1888, Briefe 969–1231a
1226. An Andreas Heusler in Basel
Torino, via Carlo Alberto 6, III den 30. Dezember 1888
Lieber Heusler,
ich gebe Ihnen sofort ein Zeichen meines Vertrauens, wie ich es jetzt nicht an fünf, sechs Andre geben möchte. Alle stupiden Geschichten in meinem Leben kommen aus Deutschland: hören Sie die letzte! — Mein eigner Verleger E. W. Fritzsch in Leipzig, der neun Werke von mir hat (unter Anderem den Zarathustra, das erste Buch aller Bücher, ich bitte um Vergebung für diesen Ausdruck) — besagter F. hat mich bei Gelegenheit des „Fall Wagner“ in der von ihm selbst redigirten musikalischen Wochenschrift auf die schnödeste und persönlichste Weise verhöhnen lassen. Darauf habe ich ihm geschrieben: „wie viel wollen Sie für meine ganze Litteratur? In aufrichtiger Verachtung Nietzsche“ — Antwort: c. 11,000 Mark: das ist der dritte Theil des brutto-Werthes der noch vorhandenen Exemplare (= 33,000 M) Mein eigentlicher Verleger, Herr C. G. Naumann, einer der ehrenwerthesten Geschäftsleute Leipzigs und Besitzer einer großen Druckerei, räth mir unbedingt dazu, die unerhörte Taktlosigkeit des Fritzsch als Glücksfall zu betrachten, da ich dergestalt, unmittelbar vor dem Augenblick, wo ich „weltberühmt“ werde, meine ganze Litteratur in die Hände bekomme. Denn ich bin auch für den Verlag von C. G. Naumann (— 4 Werke bis jetzt) der Alleinbesitzer. Es wird auf meine Kosten gedruckt und betrieben; ich habe noch keinen Centime Honorar empfangen (— ein Kunststück, lieber Heusler! denn ich bin der Gegensatz eines vermöglichen Menschen, zum Glück aber sehr ökonomisch. Ich zahle z. B. hier 25 frs. für mein Zimmer, den Monat, mit Bedienung — ich will’s auch durchaus nicht anders haben)

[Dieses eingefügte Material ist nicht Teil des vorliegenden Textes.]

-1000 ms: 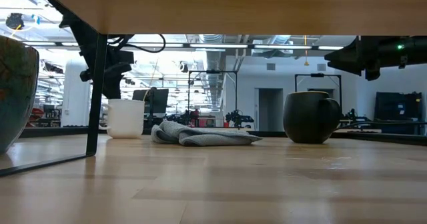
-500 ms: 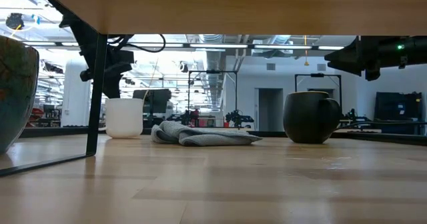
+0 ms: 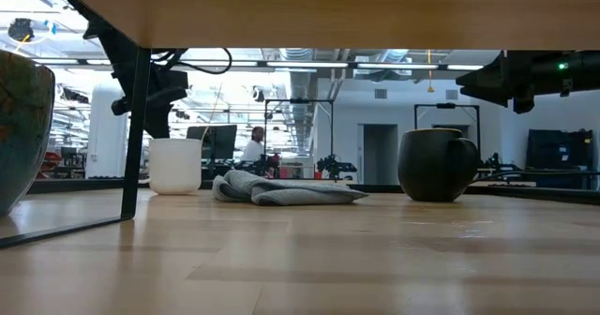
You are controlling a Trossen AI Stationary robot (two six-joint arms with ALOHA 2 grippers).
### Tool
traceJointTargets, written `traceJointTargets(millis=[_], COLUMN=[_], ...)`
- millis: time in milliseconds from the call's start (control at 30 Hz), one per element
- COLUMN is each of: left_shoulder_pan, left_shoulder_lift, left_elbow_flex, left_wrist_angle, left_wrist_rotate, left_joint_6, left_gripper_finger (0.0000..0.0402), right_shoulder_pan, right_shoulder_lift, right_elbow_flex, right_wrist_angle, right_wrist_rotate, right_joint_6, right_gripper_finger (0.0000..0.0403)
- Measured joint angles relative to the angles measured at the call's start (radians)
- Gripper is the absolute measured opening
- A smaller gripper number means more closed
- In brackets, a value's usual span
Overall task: Stack small to large cups/mugs on shelf
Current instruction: Put the white mug on the shelf
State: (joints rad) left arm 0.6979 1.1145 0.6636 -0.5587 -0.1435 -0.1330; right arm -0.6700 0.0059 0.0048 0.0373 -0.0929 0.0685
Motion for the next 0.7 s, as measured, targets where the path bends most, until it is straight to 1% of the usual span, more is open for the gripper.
traceJointTargets(millis=[133, 300, 700], left_shoulder_pan=[0.000, 0.000, 0.000], left_shoulder_lift=[0.000, -0.001, 0.000], left_elbow_flex=[0.000, 0.001, 0.001], left_wrist_angle=[-0.002, -0.030, -0.027], left_wrist_rotate=[0.003, 0.067, 0.079], left_joint_6=[-0.018, -0.013, -0.022], left_gripper_finger=[0.0001, 0.0000, 0.0000], right_shoulder_pan=[0.000, 0.000, 0.000], right_shoulder_lift=[0.000, 0.000, 0.000], right_elbow_flex=[0.000, 0.000, 0.000], right_wrist_angle=[0.000, 0.000, 0.000], right_wrist_rotate=[0.000, 0.000, 0.000], right_joint_6=[0.000, 0.000, 0.001], right_gripper_finger=[0.0240, 0.0240, 0.0240])
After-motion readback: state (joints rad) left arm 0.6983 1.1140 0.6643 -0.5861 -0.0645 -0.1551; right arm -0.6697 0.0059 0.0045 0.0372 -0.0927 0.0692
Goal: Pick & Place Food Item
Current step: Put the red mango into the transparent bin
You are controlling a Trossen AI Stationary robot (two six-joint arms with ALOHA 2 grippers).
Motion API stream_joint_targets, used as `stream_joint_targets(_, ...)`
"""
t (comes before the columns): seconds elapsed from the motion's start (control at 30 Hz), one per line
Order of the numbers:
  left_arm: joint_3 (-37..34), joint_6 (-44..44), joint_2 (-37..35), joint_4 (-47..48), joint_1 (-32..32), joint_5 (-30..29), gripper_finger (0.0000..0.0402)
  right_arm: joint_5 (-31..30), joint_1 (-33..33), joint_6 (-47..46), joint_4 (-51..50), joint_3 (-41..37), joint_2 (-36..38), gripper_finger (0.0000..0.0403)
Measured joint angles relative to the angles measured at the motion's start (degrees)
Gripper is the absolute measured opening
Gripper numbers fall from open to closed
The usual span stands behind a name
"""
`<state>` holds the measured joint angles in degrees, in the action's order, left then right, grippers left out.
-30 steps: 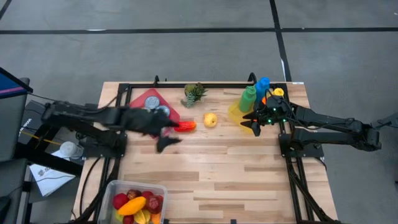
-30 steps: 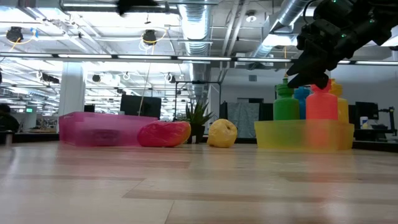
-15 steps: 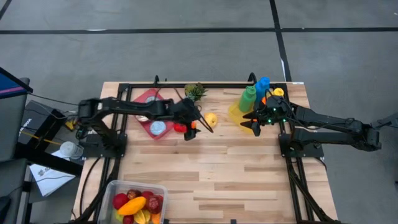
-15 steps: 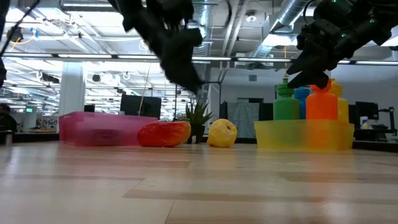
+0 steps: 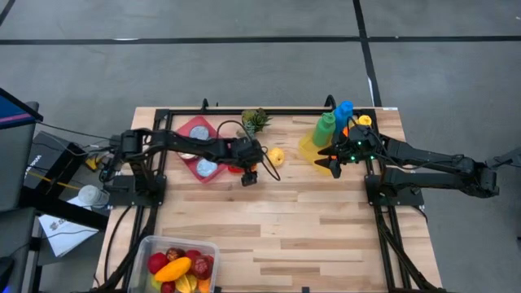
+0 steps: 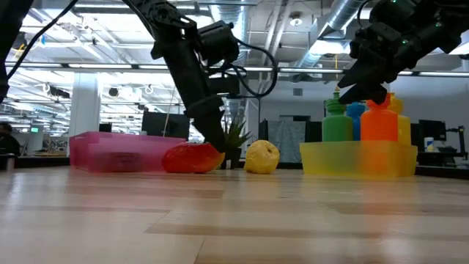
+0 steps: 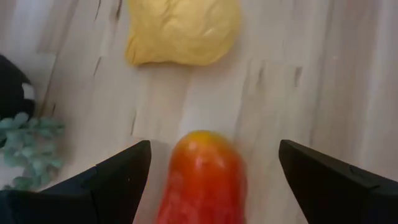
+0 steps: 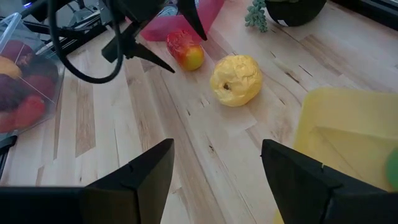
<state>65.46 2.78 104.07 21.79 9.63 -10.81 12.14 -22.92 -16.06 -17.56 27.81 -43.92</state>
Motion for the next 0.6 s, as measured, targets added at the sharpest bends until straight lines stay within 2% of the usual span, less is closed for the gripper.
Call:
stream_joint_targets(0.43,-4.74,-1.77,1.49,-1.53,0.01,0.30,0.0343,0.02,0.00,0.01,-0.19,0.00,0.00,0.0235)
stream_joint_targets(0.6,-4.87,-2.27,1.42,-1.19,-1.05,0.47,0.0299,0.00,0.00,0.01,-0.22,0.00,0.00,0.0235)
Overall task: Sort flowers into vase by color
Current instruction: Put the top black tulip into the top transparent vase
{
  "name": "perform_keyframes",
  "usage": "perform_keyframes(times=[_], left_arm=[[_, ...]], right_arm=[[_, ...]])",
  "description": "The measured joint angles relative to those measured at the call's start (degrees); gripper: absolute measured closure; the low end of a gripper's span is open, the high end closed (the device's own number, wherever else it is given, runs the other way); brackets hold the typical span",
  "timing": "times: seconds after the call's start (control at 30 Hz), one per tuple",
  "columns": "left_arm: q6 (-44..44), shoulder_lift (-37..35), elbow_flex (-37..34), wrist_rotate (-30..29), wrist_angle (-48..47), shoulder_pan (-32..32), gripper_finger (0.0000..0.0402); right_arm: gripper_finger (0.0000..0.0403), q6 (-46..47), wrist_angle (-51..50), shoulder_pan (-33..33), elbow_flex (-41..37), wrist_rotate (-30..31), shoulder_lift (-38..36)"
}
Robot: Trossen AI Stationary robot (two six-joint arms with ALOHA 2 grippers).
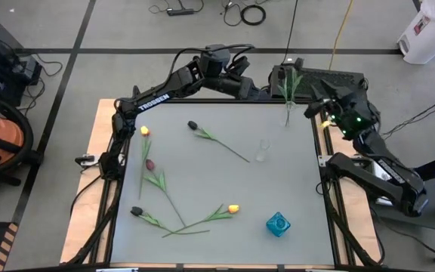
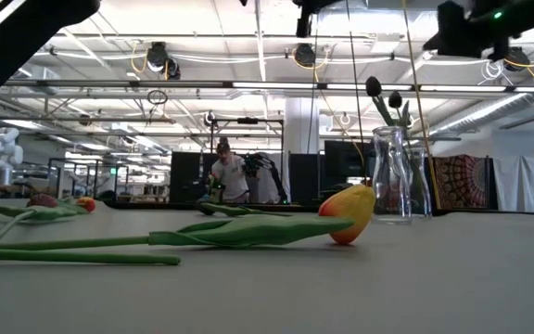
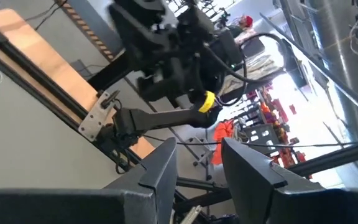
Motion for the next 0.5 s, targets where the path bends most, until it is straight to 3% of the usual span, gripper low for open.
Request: perform_keyframes(times=[0.13, 0.23, 0.5], left_arm=[[-1.4, -0.1, 0.0, -2.1, -3.9, 0.0, 0.0269], [-0.1, -0.9, -0.1, -6.5, -14.0, 0.0, 0.0269], [1.5, -6.2, -0.1, -28.9, -42.8, -0.9, 0.0269]], right_arm=[[0.0197, 0.0, -1.5, 0.0, 0.0, -1.6, -3.7], [0.0197, 0.0, -2.0, 0.1, 0.0, -4.4, -5.7], [0.0197, 0.0, -7.3, 0.1, 0.0, -7.4, -7.6]])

Moral der Geschichte: ich brauche c. 14000 frs. — In Anbetracht, daß meine nächsten Werke sich nicht nach Tausenden, sondern nach Zehntausenden verkaufen, und zwar zugleich französisch, englisch und deutsch, so darf ich unbedenklich jetzt mir die genannte Summe entleihen. Ich habe in meinem Leben noch keinen centime Schulden gehabt. — Für die französischen Übersetzungen meiner Bücher, sammt den dazu gehörigen Verleger-Arrangements, sorgt einer der einflußreichsten und intelligentesten Männer Frankreichs, der Chef-Redakteur des Journal des Débats und der Revue des deux Mondes, Ms. Bourdeau, der mir gestern noch den allerliebenswürdigsten Brief schrieb — denn ich habe das Glück, daß mich meine Anhänger lieben. Zunächst wird erscheinen: Crépuscule des idoles. — Die Beziehung zwischen uns ist durch Ms. Taine hergestellt, mit einer délicatesse, die ich nicht genug bewundern kann. — Ich gelte, unter uns, in Paris als das geistreichste Thier, das auf Erden dagewesen ist und, vielleicht, noch als etwas mehr..

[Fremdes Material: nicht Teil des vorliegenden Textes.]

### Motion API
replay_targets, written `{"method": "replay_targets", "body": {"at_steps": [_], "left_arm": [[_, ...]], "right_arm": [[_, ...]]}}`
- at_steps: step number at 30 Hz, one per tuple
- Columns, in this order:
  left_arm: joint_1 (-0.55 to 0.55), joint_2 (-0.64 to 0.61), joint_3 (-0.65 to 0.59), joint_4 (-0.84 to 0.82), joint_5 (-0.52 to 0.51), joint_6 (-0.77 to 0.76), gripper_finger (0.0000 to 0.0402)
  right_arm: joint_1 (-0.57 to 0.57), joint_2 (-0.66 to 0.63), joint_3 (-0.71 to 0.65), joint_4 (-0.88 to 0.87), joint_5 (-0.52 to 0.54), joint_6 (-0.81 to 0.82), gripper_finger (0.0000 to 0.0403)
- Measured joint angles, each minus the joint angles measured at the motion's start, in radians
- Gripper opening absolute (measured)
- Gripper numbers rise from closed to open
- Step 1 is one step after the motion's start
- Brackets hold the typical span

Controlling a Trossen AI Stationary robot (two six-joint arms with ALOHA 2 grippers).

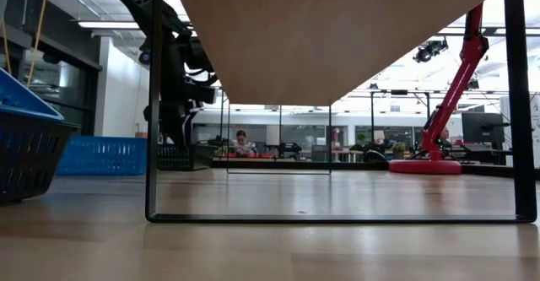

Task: Stack baskets on shelf by color
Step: Stack the top black bin on the black bin on the shelf

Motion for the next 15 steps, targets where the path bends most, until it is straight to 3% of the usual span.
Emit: {"method": "replay_targets", "body": {"at_steps": [7,15], "left_arm": [[-0.012,0.0,0.007,-0.028,-0.01,-0.034,0.002],[-0.015,-0.11,0.096,-0.085,-0.011,-0.071,0.0003]], "right_arm": [[0.0,0.0,0.0,0.0,-0.003,0.025,0.0],[0.0,0.0,0.0,0.0,-0.009,0.023,0.0]]}}
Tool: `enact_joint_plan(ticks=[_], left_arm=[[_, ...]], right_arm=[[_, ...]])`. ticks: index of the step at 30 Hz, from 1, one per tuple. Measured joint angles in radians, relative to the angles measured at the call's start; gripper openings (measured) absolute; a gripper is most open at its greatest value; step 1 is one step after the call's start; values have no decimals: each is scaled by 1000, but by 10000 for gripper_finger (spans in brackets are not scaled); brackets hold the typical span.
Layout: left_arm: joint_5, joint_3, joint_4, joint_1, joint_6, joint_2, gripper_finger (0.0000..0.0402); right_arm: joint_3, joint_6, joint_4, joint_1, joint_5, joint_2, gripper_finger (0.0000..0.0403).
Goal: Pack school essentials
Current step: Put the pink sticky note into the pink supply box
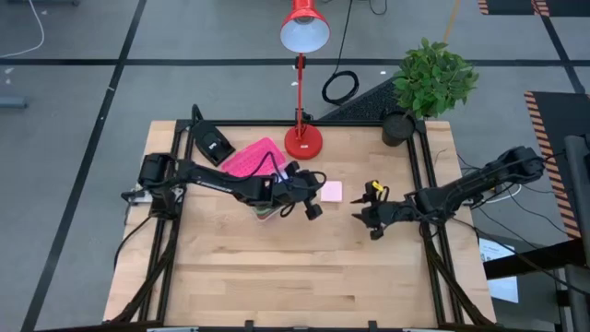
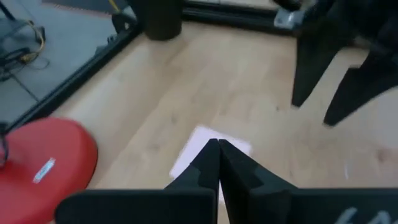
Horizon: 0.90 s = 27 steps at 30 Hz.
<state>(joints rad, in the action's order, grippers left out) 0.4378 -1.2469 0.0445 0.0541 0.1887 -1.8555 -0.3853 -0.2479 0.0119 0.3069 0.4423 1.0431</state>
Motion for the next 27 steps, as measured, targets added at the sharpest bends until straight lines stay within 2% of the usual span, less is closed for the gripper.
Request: enact_joint_plan(ticks=[3, 10, 16, 21, 27], left_arm=[[-24, -17, 13, -9, -21, -32, 6], [-57, -129, -14, -9, -86, -139, 22], [-75, -205, -117, -14, -167, -191, 28], [-80, -211, -149, -27, -184, -189, 26], [-140, -210, -168, -44, -186, -189, 26]], right_arm=[[29, -1, -30, -41, -3, 1, 187], [91, -53, -205, -106, -144, 13, 187], [109, -121, -354, -171, -215, 80, 186], [109, -158, -420, -233, -288, 159, 165], [109, -188, -484, -281, -287, 263, 130]])
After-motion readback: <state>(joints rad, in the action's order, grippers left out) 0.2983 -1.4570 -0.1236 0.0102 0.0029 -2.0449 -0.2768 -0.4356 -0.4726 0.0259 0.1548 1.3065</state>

Lieber Heusler! Der Rest ist Schweigen.. Alles unter uns!
Friedrich Nietzsche
— mi sinceri auguri…
(Anbei folgt ein Wort über mich, absolut gescheut und ohne Hintergedanken: der Verfasser, jetzt bei weitem der erste Musiker, mein maëstro, hat in Basel studirt, als ich dort war — Peter Gast (pseudon. für Heinrich Köselitz)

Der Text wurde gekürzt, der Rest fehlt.